Legislation to help Delphi salaried retirees buy health insurance has a foothold in the House and a shot at passage, U.S. Rep. Mike Turner, R-Dayton, said Monday.
The House Ways and Means Committee introduced last week a bill reinstating and extending the Health Care Tax Credit for Delphi salaried retirees, Turner said.
Turner, a Dayton Republican, and a Youngstown Democratic congressman, Tim Ryan, introduced the provision in February. Also that month, Ohio senators Sherrod Brown, a Democrat, and Rob Portman, a Republican, re-introduced their own legislation extending the credit.
Votes by Ways and Means and the House as a whole still await. But because the provision is an integral part of a bill to extend the Trade Adjustment Assistance Program, Turner is confident it will pass.
The credit originally expired in 2013. An effort last year to extend the credit failed, a victim of amendment slicing. That’s less likely to happen this time, Turner believes.
“This is probably a more accurate vehicle for this bill, because it’s actually reflects trade economic impact,” he said.
When Delphi left a four-year bankruptcy stint in October 2009, it emerged largely as a foreign producer of auto parts, with 21 of its 29 U.S. plants closed.
Th newly introduced credit has a retroactive provision, covering health expenses in 2014, and in addition goes on for five years, Turner said.
The measure provides a 72.5 percent credit to eligible workers, helping them pay for qualified health insurance. The credit is often used for retirees who are too young for Medicare.
In 2009, Delphi retirees lost pensions and benefits when a then-bankrupt Delphi turned pension obligations over to the Pension Benefit Guaranty Corp.
Only salaried retirees have been left without at least a partial restoration of their pensions. Some lost up to 70 percent of their pensions.
“Without the credit, some retirees have spent up to half of their remaining pension to cover their health care,” Turner said.
Salaried retirees have been suing since 2009 in federal court for their full pensions.
Delphi has some 6,000 salaried retirees in Ohio and about 20,000 in the nation. There are some 2,000 salaried Delphi retirees in the Dayton area, members of a retirees organization have estimated.
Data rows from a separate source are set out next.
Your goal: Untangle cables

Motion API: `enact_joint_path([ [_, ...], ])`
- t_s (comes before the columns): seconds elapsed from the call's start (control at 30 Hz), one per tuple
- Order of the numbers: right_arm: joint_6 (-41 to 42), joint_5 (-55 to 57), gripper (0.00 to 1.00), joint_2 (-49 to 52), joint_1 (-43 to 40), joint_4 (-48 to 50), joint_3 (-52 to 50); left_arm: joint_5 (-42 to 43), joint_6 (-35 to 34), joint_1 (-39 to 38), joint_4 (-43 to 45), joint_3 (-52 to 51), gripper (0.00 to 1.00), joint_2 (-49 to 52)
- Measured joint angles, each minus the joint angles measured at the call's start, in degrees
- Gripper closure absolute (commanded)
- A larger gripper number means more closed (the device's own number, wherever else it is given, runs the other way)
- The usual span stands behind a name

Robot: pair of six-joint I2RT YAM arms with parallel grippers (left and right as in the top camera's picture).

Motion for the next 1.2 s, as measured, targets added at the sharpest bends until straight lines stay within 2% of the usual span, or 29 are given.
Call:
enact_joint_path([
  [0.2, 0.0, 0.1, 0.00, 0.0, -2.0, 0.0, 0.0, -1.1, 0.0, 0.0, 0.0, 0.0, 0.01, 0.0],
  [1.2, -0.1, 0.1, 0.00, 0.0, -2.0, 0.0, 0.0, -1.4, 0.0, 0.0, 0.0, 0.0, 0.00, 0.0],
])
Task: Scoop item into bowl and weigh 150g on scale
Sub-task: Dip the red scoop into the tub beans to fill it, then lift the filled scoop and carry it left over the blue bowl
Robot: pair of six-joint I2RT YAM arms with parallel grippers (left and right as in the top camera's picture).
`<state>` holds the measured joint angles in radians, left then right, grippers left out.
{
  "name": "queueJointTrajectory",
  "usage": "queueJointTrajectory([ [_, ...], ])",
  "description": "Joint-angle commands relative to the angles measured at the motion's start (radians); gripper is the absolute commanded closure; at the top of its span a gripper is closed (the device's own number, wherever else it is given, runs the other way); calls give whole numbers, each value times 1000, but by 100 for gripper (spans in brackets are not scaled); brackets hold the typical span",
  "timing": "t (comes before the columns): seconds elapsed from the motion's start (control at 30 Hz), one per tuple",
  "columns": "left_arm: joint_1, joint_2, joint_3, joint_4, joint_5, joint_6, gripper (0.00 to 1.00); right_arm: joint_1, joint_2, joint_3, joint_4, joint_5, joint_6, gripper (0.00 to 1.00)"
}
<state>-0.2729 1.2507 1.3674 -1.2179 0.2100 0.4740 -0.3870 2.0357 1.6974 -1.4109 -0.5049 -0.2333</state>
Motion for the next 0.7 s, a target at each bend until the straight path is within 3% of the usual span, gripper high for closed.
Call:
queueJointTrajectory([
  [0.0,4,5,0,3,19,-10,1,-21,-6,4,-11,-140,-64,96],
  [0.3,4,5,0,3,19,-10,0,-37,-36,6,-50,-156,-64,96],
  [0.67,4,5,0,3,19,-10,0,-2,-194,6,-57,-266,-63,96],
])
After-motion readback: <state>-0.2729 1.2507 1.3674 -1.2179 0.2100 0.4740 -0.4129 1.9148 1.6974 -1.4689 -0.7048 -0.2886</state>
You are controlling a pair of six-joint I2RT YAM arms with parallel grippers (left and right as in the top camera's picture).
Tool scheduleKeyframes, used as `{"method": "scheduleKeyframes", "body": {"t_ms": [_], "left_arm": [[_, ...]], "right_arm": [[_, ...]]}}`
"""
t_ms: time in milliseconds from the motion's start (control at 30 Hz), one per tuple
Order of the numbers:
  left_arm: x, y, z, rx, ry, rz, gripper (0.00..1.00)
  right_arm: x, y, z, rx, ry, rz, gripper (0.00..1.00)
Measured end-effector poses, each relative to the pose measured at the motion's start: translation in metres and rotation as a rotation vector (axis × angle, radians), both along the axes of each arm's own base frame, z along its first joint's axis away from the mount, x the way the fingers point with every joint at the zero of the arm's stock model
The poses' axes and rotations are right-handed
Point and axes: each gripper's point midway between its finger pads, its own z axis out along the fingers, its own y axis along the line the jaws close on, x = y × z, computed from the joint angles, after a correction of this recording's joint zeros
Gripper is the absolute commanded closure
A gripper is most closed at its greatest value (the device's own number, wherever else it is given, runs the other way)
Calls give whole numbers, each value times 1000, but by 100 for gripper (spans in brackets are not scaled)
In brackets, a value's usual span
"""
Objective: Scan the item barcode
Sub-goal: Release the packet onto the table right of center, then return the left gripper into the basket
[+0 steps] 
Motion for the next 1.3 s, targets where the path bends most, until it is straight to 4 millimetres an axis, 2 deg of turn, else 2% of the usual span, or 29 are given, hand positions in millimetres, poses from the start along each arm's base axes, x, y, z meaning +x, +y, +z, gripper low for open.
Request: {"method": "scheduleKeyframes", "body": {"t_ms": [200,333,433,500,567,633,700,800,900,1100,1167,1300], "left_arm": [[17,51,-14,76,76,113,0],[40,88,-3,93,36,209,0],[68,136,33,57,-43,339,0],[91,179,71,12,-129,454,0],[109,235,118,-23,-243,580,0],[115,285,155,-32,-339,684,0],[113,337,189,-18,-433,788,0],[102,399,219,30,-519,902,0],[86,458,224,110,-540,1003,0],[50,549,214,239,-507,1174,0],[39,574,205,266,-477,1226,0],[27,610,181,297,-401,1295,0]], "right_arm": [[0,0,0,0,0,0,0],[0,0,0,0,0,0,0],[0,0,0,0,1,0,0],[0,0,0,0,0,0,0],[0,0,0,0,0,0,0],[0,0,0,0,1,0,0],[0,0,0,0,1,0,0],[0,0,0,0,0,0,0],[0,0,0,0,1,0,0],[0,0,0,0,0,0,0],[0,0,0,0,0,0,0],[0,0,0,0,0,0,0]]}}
Delphi salaried retiree Tom Rose, of Washington Twp. is as optimistic as Turner. Restoration of the credit would be “unbelievably helpful,” he said.
“I think it’s good news that it’s part of the primary bill and not an addendum or an add-on, and therefore can’t be cut out of it,” Rose said.
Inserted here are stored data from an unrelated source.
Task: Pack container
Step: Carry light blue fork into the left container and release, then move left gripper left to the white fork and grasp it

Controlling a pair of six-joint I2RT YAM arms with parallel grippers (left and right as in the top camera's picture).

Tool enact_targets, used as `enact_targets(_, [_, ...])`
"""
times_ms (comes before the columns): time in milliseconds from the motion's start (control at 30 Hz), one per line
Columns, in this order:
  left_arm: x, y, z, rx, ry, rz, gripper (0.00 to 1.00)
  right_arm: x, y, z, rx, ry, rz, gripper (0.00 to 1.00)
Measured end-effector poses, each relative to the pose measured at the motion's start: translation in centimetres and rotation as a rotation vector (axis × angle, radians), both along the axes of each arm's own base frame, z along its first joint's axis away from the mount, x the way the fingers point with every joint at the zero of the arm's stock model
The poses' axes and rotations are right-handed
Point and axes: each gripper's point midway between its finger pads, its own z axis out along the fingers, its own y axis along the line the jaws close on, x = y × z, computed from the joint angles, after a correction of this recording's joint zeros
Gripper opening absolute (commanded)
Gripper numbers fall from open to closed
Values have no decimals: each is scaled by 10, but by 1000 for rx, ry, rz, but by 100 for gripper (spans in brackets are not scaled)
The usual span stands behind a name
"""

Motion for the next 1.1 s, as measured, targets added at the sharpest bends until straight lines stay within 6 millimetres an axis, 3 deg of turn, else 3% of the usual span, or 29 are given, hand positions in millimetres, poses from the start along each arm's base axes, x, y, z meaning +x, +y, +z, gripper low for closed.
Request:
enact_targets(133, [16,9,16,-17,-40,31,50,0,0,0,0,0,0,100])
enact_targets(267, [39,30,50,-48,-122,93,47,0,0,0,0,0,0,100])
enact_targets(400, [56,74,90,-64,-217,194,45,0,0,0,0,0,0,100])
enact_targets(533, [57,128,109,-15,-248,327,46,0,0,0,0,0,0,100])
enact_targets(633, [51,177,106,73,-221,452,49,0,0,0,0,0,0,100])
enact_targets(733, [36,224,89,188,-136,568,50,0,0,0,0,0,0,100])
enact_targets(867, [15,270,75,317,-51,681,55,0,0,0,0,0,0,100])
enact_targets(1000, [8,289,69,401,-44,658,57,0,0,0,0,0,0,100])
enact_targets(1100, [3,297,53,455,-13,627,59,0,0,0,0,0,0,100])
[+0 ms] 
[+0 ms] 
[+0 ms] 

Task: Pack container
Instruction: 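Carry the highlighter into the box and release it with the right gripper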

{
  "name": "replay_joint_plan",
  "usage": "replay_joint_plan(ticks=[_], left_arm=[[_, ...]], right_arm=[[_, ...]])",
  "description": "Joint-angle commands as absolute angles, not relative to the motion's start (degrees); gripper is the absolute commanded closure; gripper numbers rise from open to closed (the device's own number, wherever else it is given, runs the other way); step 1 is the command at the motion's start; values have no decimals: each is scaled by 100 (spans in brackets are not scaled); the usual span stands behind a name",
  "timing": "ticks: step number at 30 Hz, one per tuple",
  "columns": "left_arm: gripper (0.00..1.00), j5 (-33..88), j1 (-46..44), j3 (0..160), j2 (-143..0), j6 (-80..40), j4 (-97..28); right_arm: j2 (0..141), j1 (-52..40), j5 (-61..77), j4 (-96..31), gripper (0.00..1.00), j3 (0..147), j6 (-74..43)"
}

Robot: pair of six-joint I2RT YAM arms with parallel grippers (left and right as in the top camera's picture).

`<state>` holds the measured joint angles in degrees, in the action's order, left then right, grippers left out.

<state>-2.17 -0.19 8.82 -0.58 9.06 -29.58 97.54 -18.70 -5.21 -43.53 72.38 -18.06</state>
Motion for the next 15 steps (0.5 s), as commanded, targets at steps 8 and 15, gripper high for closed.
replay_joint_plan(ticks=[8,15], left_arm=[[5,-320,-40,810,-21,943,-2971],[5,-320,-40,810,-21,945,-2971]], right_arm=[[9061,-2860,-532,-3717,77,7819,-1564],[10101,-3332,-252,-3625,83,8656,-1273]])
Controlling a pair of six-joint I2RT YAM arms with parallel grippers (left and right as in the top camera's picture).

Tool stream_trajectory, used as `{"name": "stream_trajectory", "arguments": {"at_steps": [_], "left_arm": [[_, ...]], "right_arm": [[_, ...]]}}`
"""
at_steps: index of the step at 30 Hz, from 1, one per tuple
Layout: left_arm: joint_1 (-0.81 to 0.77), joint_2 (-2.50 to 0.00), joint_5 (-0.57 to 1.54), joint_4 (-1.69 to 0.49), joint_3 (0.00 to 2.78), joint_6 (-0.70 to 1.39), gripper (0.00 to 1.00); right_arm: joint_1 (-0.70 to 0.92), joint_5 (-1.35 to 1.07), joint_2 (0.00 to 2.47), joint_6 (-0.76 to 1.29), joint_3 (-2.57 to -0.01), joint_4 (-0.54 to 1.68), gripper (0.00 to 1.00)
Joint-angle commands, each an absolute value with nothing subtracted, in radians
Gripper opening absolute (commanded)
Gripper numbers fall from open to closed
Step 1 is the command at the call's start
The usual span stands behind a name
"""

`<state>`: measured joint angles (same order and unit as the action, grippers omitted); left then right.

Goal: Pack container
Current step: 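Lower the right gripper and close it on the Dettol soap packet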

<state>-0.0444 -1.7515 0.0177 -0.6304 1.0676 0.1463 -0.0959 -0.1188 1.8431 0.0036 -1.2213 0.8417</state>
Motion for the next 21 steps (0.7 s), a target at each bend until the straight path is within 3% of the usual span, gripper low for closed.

He added: “I think the pension reductions were not only needless and illegal but borderline immoral.”
Fellow Delphi retiree Tom Green, a Springboro resident, agrees there is reason for optimism, but cautions that the Senate must pass the provision as well. He said retiree volunteers are contacting all members of Ways and Means and the Senate Finance Committee.
“There are still some pieces that have to come together in the Senate,” Green said.